▸ Prompt
Pull every line that includes the word "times" out of the data below and copy it.

▸ Data section
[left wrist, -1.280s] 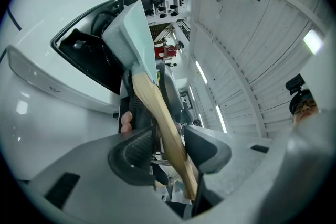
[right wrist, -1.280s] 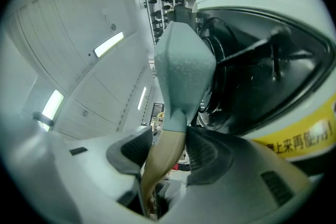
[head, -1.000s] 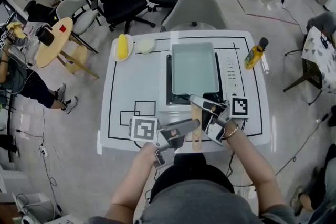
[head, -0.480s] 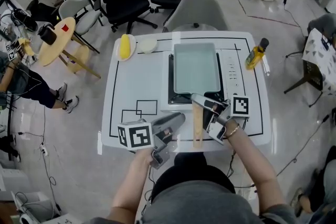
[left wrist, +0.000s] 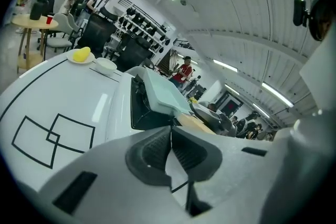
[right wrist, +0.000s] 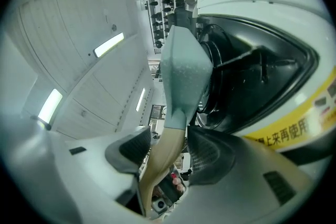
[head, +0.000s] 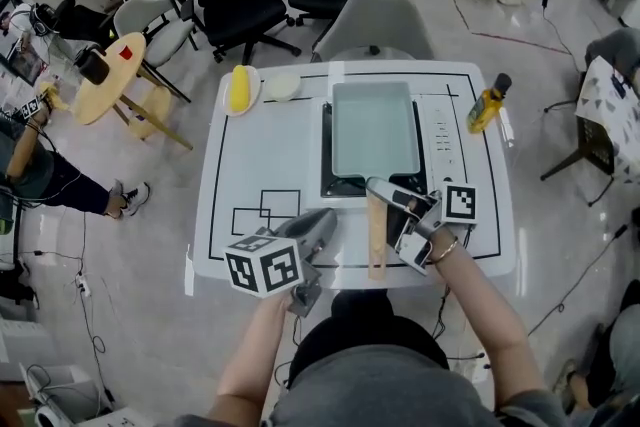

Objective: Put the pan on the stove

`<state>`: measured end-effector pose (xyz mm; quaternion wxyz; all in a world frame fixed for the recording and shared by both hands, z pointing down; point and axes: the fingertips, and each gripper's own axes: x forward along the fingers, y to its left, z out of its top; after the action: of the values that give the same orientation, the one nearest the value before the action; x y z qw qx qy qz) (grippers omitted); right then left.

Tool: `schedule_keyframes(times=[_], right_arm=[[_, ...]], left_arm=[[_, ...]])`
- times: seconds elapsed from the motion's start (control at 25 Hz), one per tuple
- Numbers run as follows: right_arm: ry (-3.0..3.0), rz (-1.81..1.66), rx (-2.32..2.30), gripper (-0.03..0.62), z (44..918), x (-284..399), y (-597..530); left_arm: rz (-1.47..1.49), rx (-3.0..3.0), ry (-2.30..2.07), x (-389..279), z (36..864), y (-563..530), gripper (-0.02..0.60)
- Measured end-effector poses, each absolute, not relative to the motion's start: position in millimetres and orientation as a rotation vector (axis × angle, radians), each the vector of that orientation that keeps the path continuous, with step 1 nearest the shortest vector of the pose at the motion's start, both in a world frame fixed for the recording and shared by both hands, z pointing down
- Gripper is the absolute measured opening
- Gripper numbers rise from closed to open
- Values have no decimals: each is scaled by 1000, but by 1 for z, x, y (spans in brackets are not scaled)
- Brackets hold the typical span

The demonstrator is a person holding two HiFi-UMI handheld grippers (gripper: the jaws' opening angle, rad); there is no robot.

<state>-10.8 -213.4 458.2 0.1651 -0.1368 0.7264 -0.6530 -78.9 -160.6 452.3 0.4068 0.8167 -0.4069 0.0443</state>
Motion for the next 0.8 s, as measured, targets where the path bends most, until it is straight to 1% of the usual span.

▸ Output of the exercise
Tool: `schedule_keyframes(times=[_], right_arm=[[_, ...]], left_arm=[[_, ...]])`
- times: seconds elapsed from the motion's start (control at 25 Hz), one per tuple

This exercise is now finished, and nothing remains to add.